Chair of Applied Mathematics / Numerical Analysis
Bergische Universität Wuppertal
Faculty of Mathematics and Natural Sciences
Phone: +49 202 439 5296
Fax: +49 (0) 202 439 5201
Energy markets are a rapidly evolving application field in computational finance. Here we are basically concerned with the modelling und simulating numerically spot rates and energy derivatives using Monte Carlo, finite differences or finite volume methods.
Since the liberalisation of the energy market in Europe in the early 1990s, much opportunity to trade electricity as a commodity has arisen. One significant consequence of this movement is that market prices have become more volatile instead of its tradition constant rate of supply. Spot price markets have also been introduced, affecting the demand of electricity as companies now have the option to not only produce their own supply but also purchase this commodity from the market. Following the liberalisation of the energy market, hence creating a greater demand for trading of electricity and other types of energy, various types of options related to the sales, storage and transmission of electricity have consequently been introduced.
Particularly, swing options are popular in the electricity market. These swing-type derivatives are given in various forms and are mainly traded as over-the-counter (OTC) contracts at energy exchanges and offer ﬂexibility with respect to timing and quantity.
Traditionally, the Geometric Brownian Motion (GBM) model is a very popular and standard approach for modelling the risk neutral price dynamics of underlyings. However, a limitation of this model is that it has very few degrees of freedom, as it does not capture the complex behaviour of electricity prices. In short the GBM model is inefficient in the pricing of options involving electricity. Other models have subsequently been used to bridge this inadequacy, e.g. spot price models, futures price models, etc.

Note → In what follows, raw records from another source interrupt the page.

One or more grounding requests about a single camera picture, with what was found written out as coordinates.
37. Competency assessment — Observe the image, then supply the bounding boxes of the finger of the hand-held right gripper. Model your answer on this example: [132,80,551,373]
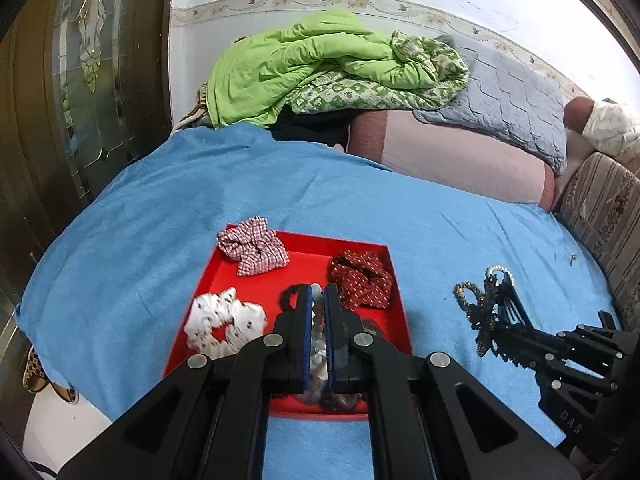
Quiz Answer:
[519,311,640,362]
[500,344,620,396]

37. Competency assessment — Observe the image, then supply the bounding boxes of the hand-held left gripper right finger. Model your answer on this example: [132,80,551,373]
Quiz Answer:
[322,284,581,480]

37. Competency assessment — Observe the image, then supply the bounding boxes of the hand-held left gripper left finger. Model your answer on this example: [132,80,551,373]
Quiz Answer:
[57,284,313,480]

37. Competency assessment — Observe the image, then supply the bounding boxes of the black thick hair tie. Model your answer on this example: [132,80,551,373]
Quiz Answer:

To model risk-neutral commodity prices, there are basically two different methodologies, namely spot and futures or so-called term structure models. As swing options are usually written on spot prices, by which we mean the current price at which a particular commodity can be bought or sold at a specified time and place, it is important for us to examine these models in order to more accurately inculcate their effect on the pricing of swing options.